No tan complicado (XX)

Layna me lo hizo repetir, no sé si es que le resultó extraño o que no lo escuchó, porque su ventanilla estaba abierta un par de centímetros, y el aire que entraba hacía mucho ruido.

—Sí, es hijo de Ziro —dije―. Tenía mis dudas, pero lo supe en cuanto le vi. Se peleó con su padre el año pasado. La vida bohemia es divertida a los veintiuno recién cumplidos, sobre todo cuando papi te ingresa un buen pico en la cuenta todos los meses.

—¿Cómo sabes eso?

—Te lo digo si tú me dices cuándo vas a dejar de subestimarme.

—O sea, que riñe con su padre pero acepta su dinero.
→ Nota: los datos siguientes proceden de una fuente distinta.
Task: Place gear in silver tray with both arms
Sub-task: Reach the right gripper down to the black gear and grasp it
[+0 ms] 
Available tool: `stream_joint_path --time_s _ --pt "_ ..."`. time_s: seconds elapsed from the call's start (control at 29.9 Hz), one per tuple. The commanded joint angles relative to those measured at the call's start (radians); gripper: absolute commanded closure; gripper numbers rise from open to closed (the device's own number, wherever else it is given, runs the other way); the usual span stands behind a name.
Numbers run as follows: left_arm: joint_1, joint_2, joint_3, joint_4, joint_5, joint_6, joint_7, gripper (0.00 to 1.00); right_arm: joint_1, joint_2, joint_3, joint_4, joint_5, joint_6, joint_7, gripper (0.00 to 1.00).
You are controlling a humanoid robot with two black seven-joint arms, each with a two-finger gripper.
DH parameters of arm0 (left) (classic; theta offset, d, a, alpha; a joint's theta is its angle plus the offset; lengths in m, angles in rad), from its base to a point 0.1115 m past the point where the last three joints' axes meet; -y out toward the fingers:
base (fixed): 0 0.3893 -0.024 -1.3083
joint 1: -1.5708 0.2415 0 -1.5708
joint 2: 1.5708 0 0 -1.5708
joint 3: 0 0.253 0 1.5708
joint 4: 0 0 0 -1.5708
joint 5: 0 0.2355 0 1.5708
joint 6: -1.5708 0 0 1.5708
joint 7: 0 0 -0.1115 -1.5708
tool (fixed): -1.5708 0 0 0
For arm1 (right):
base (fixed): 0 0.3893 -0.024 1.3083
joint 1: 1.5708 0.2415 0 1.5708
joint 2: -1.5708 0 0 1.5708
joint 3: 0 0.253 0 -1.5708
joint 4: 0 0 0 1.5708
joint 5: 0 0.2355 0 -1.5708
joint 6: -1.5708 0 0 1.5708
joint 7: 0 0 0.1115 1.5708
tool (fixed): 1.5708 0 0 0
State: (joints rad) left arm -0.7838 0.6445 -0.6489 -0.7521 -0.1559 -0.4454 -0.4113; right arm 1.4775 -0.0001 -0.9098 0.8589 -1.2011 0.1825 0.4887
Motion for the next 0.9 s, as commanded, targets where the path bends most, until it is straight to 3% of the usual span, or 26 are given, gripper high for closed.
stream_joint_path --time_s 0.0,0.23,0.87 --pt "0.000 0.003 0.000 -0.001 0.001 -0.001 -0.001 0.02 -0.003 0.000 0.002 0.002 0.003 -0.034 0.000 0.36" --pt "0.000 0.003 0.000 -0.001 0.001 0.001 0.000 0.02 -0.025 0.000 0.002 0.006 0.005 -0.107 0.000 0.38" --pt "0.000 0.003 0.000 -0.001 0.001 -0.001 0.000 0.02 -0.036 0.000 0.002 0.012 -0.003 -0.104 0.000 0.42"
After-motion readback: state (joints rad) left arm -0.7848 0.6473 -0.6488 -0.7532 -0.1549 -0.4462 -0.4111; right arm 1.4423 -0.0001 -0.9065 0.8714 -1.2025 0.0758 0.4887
—Exacto, no tiene un pelo de tonto. Aunque se haya cambiado el nombre.

—¿No se llama Tober?

—Sí. Legalmente, sí. Pero se lo cambió cuando cumplió la mayoría de edad. Un simple cambio de sílabas, la primera de cada palabra. Después cambia la terminación “ecks” por “ex”, que suenan idénticas, y ya está. Así es como Wober Tolex se convirtió en Tober Wolecks. Ahora es mi cliente.

—Menudo cliente.

—He dado orden de matarle si me ocurre algo.

—¿Qué dices?

—Lo que oyes: que si a mí me ocurre algo, van dos tipos al piso de ese niñato y se lo cepillan.

—Pero ¿te has vuelto loco? ¿Qué ganas con eso?

—Nada. Pero es lo que más le dolería a Ziro.

—Menos mal que no te creo capaz.

—Ya lo veremos.

Fuimos a tomar una cerveza, después fuimos a mi piso y pescamos a Io en desabillé, con el teléfono fijo en la mano, una línea que no usaba, pero que tampoco había dado de baja por falta de tiempo.

—Anoche, igual —dijo―. Llamaban y colgaban.

La miré a los ojos.

—¿Anoche? —dije―. ¿Y por qué no me avisaste anoche, di, por qué?

No creo que sus ojos se pudieran abrir más, y eran realmente grandes.

—Io —dije―, esta es mi casa. ¿No crees que si encuentras algo raro, como esas llamadas, deberías decírmelo? ¿No crees? ¿En qué crees tú, en los milagros?

—No, no y no. Soy hija de Tot. Soy una semidiosa —me enseñaba la pulsera que siempre traía puesta, una cruz con el palo de abajo en forma de gota—. No puedo más. Mi padre desaparece sin decir nada y yo me estoy volviendo loca. ¡El mejor egiptólogo de Europa! No puedo más.

—¿Hermitz es tu padre?

—Sí.

—Pero él es alemán. Dijiste que tu padre era austriaco.

—Nació en Austria, pero le dieron la nacionalidad alemana hace cinco años. Mi padre es Lalo Hermitz, él me crió. Tengo mucho miedo. Por favor, ayudadme. Por favor.